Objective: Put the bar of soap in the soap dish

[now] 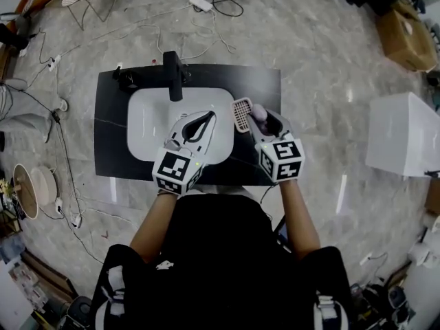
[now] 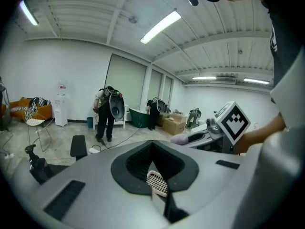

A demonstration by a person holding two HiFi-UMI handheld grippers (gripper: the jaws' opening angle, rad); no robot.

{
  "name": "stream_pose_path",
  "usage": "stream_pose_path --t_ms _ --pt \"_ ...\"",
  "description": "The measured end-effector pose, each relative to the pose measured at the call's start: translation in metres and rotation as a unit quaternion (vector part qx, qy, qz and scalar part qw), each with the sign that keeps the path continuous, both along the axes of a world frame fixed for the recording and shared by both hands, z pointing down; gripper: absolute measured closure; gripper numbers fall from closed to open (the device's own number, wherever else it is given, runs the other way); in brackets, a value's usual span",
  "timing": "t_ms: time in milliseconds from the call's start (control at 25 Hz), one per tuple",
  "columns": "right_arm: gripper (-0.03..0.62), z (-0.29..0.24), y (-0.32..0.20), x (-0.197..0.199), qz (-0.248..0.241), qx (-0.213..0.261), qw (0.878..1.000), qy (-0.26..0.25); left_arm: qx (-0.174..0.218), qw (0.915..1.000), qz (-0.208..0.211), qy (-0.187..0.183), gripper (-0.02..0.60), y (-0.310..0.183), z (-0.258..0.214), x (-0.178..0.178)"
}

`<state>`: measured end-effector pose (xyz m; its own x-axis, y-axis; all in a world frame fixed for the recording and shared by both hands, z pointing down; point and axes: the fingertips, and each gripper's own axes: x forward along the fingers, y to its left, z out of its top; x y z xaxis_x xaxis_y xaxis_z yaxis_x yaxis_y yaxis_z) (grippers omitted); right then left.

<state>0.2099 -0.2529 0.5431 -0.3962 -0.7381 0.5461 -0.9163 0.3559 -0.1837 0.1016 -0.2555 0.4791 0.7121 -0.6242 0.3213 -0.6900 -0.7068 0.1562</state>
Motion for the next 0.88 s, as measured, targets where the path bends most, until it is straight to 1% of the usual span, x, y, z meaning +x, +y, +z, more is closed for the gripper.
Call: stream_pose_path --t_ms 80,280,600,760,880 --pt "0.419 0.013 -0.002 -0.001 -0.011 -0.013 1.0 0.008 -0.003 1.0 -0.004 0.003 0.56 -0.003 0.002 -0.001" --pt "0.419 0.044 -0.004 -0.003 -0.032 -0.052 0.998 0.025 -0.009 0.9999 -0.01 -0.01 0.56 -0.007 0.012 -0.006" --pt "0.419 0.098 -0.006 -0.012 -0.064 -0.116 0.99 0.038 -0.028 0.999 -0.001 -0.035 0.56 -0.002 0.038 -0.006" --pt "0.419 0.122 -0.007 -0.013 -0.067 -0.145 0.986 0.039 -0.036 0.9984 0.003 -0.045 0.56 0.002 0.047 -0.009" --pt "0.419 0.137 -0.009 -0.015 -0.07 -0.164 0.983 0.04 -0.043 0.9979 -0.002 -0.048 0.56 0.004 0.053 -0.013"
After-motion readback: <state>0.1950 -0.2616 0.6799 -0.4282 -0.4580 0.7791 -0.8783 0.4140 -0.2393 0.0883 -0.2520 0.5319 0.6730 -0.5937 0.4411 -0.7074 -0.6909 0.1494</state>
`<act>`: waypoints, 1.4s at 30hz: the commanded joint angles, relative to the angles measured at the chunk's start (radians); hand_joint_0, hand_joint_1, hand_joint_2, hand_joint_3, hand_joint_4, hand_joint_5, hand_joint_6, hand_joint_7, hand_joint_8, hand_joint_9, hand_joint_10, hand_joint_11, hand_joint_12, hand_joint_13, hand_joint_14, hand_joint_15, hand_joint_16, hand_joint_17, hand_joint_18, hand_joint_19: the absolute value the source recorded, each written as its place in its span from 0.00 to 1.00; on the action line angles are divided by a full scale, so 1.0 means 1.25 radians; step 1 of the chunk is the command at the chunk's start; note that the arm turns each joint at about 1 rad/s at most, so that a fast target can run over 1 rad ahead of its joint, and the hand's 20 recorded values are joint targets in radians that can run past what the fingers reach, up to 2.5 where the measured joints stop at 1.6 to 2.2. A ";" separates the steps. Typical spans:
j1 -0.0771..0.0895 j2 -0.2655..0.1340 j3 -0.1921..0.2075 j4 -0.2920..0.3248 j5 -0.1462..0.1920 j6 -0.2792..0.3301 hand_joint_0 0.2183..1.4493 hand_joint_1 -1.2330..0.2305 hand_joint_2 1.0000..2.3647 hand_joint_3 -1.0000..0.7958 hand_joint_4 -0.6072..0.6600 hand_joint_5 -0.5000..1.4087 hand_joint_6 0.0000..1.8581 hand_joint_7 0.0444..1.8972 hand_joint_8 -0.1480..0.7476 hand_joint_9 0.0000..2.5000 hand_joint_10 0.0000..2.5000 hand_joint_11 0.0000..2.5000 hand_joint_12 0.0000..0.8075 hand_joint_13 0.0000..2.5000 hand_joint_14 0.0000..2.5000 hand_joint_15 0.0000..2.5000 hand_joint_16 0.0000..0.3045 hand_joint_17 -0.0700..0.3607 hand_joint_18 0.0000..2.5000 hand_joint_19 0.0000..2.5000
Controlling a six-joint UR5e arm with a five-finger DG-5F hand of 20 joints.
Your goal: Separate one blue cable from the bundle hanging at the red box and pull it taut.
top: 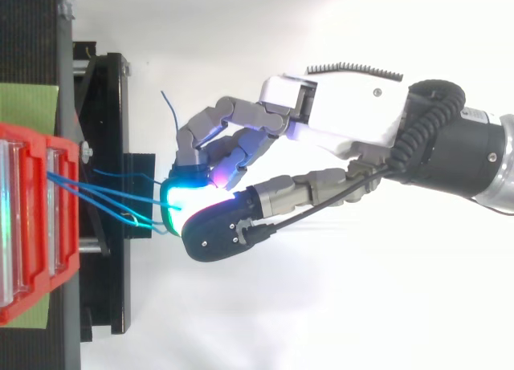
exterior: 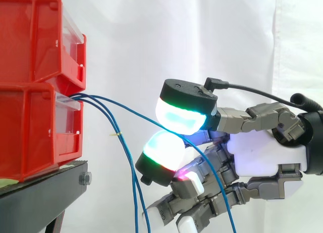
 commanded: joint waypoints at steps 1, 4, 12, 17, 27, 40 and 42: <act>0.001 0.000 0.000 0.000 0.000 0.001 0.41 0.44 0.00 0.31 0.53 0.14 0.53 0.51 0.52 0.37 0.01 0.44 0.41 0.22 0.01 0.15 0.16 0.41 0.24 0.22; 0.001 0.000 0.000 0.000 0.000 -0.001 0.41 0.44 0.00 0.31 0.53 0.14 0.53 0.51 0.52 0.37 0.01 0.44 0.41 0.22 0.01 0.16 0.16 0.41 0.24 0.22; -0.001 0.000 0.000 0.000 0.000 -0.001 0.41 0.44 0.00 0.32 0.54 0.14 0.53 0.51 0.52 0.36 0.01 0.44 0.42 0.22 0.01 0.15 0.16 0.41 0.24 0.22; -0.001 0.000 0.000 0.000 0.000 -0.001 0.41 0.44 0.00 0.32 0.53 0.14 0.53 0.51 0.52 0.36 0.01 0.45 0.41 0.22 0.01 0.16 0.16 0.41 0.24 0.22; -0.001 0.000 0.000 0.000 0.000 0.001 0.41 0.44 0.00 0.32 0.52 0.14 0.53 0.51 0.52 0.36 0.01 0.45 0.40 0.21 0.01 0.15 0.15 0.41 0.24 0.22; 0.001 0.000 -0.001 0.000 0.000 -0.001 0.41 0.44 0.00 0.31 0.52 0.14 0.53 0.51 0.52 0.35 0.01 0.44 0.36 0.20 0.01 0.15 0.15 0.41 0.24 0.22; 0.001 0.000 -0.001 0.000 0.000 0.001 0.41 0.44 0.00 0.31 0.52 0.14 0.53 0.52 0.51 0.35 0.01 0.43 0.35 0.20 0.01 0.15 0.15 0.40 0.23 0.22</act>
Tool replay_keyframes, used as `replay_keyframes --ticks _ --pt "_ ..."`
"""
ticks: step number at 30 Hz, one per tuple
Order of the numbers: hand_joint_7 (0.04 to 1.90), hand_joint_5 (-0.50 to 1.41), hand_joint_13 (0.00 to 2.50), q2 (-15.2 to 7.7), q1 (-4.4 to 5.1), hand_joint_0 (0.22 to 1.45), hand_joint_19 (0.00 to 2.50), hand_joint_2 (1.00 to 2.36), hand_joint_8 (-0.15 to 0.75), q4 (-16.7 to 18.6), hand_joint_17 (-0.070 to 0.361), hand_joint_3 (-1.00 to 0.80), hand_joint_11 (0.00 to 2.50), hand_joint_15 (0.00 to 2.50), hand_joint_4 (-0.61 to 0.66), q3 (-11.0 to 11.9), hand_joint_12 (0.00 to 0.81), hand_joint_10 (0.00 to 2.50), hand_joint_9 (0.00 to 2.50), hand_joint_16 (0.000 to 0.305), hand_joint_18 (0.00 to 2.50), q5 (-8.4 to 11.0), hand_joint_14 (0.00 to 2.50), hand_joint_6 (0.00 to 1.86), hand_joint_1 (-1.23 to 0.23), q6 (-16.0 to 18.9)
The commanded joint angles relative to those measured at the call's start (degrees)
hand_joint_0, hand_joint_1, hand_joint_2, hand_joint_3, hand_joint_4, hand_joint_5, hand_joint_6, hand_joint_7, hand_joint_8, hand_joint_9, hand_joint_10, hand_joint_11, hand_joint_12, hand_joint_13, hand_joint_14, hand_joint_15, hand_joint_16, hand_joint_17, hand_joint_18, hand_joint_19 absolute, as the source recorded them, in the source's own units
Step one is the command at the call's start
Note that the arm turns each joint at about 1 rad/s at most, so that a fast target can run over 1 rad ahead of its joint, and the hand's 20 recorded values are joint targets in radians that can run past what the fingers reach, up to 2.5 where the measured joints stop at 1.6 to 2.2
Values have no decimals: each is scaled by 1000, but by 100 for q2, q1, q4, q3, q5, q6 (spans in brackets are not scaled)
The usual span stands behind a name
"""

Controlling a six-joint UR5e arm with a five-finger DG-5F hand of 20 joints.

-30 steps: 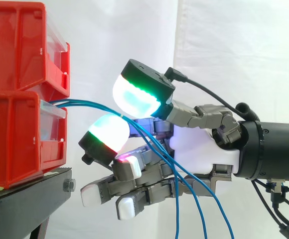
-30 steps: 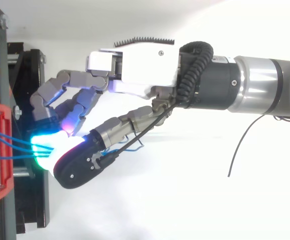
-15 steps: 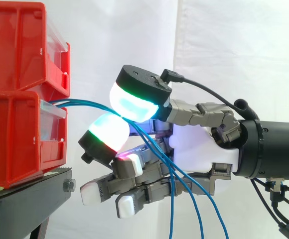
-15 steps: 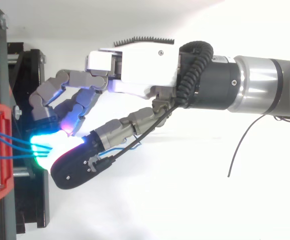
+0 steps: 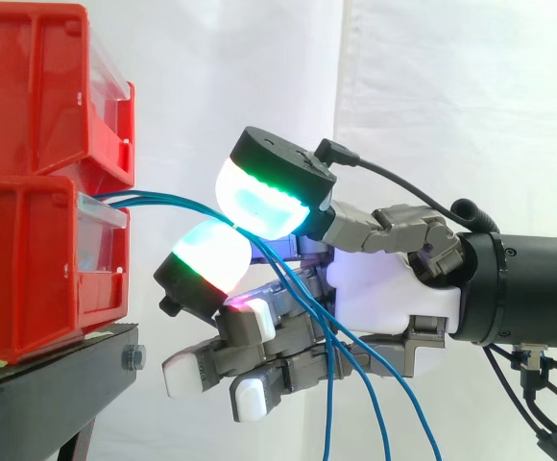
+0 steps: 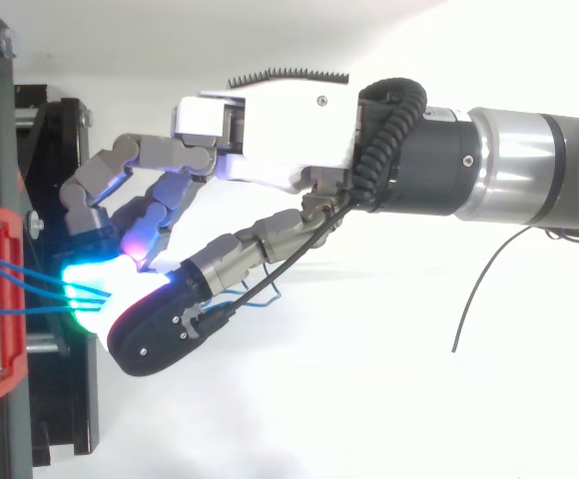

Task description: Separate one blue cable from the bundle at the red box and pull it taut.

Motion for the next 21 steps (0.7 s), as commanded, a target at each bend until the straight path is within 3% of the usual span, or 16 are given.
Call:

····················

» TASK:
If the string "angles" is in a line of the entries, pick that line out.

» TASK SOLUTION:
`<act>`: waypoints, 1.4s at 30hz: the commanded joint angles, relative to the angles measured at the chunk's start (radians); hand_joint_0, hand_joint_1, hand_joint_2, hand_joint_3, hand_joint_4, hand_joint_5, hand_joint_6, hand_joint_7, hand_joint_8, hand_joint_9, hand_joint_10, hand_joint_11, hand_joint_12, hand_joint_13, hand_joint_14, hand_joint_15, hand_joint_16, hand_joint_17, hand_joint_18, hand_joint_19: the absolute value the source recorded, each written as its place in its span from 0.00 to 1.00; on the action line angles are divided by a full scale, so 1.0 means 1.25 radians; step 1 of the chunk is the command at the chunk's start; note that the arm turns each joint at about 1 rad/s at most, so that a fast target can run over 1 rad ahead of its joint, and the hand's 20 recorded values are joint targets in radians that can run past what the fingers reach, up to 2.5 where the measured joints stop at 1.6 to 2.2. A ";" separates the steps. Typical spans:
The commanded joint angles relative to those measured at the call's start (degrees)

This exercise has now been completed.